Today, who can still dare to swim in a river or even drink from a spring without fearing contamination from an obscure toxic product? The most poetic among us will speak of a risk of diarrhea linked to the contamination of water by the droppings of nearby herds: what nonsense! The herds themselves drink from the rivers: what interest would they have in contaminating their water source? None.

In truth, this type of reasoning is a conditioning from childhood . Of course we must be wary of stagnant water but not because of the risk of a sudden acceleration of its current, rather because of the risk of eating a large discharge of toxic liquid effluents coming from a factory upstream. . Nowadays, water pollution standards are increasingly arbitrary:

“We don’t know anything about the effects, we don’t want to know anything so we advise not to drink. »

Nice summary given to us by an employee of a large water treatment company. Obviously, spending your life diluting questionable effluent so that it meets even more questionable standards is not the most exciting job.

Organic waste in a river?

River composting

A river, river or any path of water in a naturally created bed is forced to find harmony with its immediate environment. Rivers have always transported organic waste such as leaves, trees, animals, fruits or minerals along their beds, gradually consuming them.

It is only recently, with the urbanization of river banks for “fear of landslides” or for rowing competitions or other water sports nonsense that rivers have started to lack natural organic waste in favor of plastics or other toxic liquids or solids released by our civilization.

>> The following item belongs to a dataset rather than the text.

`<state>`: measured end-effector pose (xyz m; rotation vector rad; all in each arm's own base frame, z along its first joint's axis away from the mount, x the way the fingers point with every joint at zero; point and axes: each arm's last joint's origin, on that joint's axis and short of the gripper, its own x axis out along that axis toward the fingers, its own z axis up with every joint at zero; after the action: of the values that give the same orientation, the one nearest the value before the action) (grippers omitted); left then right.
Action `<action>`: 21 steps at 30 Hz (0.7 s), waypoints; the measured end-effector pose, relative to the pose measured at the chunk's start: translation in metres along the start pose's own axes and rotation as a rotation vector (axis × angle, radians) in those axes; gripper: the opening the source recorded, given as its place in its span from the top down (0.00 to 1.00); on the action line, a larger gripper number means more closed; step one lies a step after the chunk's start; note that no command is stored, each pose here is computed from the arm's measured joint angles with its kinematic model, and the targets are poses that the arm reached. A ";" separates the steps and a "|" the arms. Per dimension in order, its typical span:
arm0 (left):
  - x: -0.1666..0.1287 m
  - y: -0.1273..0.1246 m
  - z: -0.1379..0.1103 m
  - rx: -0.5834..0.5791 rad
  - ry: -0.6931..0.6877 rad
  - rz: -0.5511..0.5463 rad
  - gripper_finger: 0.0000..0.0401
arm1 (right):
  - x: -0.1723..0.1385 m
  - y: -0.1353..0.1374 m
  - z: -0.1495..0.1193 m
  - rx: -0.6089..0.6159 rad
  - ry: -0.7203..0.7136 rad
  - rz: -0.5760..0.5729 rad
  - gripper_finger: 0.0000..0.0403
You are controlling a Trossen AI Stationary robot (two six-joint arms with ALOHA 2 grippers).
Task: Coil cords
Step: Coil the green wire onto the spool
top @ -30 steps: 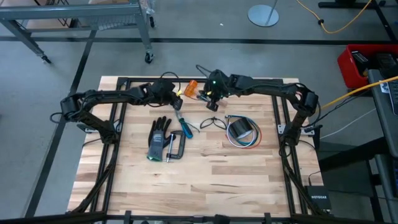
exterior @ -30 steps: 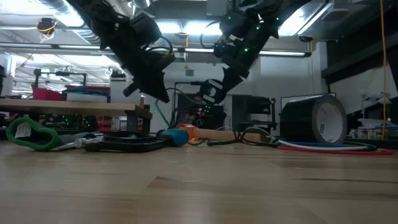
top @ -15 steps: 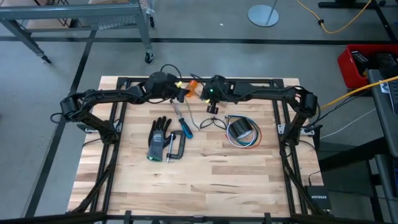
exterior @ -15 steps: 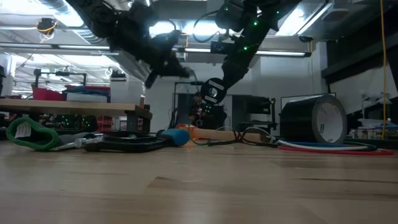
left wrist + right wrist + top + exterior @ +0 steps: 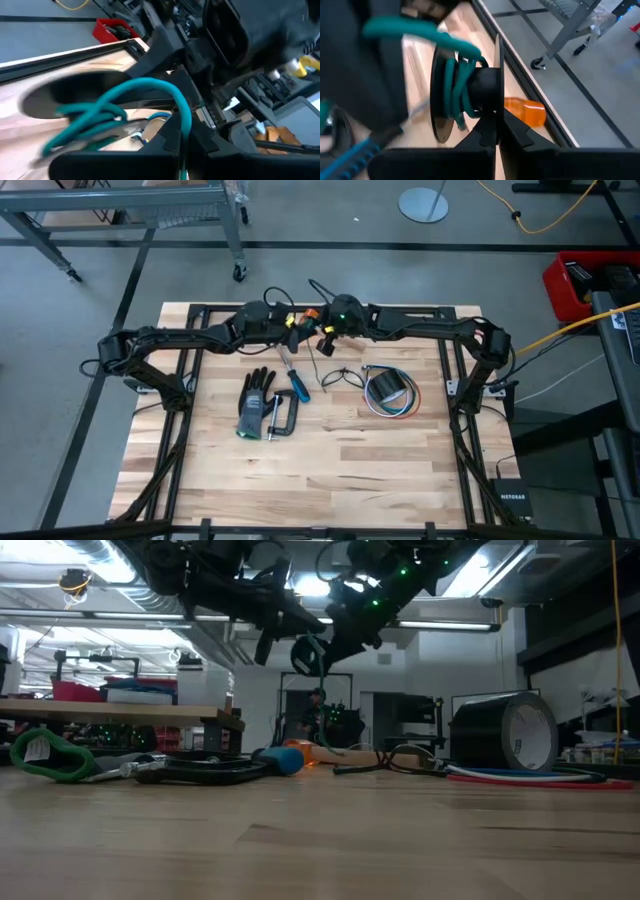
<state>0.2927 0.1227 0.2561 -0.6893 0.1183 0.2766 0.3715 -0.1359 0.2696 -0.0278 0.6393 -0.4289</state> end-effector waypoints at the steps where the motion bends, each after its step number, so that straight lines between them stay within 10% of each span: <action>1: 0.000 -0.002 -0.001 0.002 0.001 -0.007 1.00 | 0.000 0.000 0.001 0.019 -0.012 0.000 0.98; 11: 0.003 -0.013 -0.013 0.081 0.031 0.004 1.00 | 0.000 -0.010 0.010 0.197 -0.107 -0.045 0.98; 21: 0.003 -0.012 -0.024 0.330 0.027 0.236 1.00 | 0.003 -0.038 0.011 0.341 -0.159 0.086 0.98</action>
<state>0.2986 0.0988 0.2442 -0.3505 0.2659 0.4622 0.3655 -0.1728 0.2823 0.2864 0.4033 -0.4429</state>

The effects are generally not long in coming: we observe a desertion of watercourse fauna, a disappearance of birds and rodents, the creation of associations for the safeguarding of animals to be protected; a desertification of river bottoms with macro and microscopic animals, a development of invasive flora (Japanese knotweed type) and obscene algae at the bottom of the river for the main ones.

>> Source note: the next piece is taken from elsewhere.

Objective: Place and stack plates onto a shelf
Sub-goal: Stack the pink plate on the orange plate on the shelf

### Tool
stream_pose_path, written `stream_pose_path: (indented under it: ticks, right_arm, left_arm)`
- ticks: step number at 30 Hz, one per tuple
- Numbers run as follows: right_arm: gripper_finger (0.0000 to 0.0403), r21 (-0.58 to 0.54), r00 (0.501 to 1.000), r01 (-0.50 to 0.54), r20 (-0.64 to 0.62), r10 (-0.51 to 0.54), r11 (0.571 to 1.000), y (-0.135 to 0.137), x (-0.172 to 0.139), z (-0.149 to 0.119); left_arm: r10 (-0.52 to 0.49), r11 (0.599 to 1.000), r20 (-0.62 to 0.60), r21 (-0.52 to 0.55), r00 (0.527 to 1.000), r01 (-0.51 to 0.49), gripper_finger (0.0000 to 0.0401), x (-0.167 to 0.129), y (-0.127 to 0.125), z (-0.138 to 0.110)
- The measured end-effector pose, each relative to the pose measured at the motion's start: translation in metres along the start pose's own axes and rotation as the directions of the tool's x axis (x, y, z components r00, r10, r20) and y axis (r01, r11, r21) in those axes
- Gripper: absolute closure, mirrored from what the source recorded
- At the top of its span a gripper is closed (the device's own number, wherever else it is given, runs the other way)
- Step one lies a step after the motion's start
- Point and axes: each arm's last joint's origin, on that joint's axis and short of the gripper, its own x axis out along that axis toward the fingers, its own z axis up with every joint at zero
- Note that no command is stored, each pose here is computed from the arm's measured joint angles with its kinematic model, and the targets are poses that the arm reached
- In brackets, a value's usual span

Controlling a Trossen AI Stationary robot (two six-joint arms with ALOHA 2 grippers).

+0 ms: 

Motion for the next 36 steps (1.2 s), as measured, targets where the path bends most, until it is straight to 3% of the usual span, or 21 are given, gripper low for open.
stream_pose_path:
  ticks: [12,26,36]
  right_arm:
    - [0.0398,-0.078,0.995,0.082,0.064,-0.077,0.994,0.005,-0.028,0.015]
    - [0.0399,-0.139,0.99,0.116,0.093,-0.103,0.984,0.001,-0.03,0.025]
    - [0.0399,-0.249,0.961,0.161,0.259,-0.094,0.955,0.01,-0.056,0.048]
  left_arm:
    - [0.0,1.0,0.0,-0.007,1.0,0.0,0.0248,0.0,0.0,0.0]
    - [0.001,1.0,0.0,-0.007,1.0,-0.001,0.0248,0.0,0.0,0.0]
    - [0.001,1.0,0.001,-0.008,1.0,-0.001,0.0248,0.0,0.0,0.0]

Easy to recognize a polluted river. But where to find pure water?

Difficult to answer this question. And besides, we won’t do it.

River composting, a reorganization of water resources

River composting

From now on, the regeneration of a watercourse involves the reintegration of resources which are seriously lacking. What any polluted river needs is a little attention and a lot of organic waste. It is not a question of taking a truck and dumping tons of dead leaves or grass, that would be completely absurd, but simply of encouraging walkers, residents or other natives of the countryside, to let their organic waste swim in water from the nearby stream.

If the discarded organic waste floats, it will be devoured by ducks, moorhens, insects or other fish in the river. If it flows, micro and macroscopic animals will take care of it, thus regenerating the interior of the river.

The benefit of returning organic waste to water is well established. However, isn’t it regrettable to still have to repair an error made by asphalt-loving humanity? Without a doubt. For the moment, let’s compost against all odds!

More to read: Can you compost human poop?

Vermicompostable Waste

Vermicompostable Waste

What is truly vermicompostable waste?

Vermicompostable Waste

Unlike outdoor compost where you can put all the waste of natural origin, the worm composter is choosy. Obviously, the fauna that has been artificially introduced is much more limited. However, an apartment fireplace does not have the same requirements as a house fireplace.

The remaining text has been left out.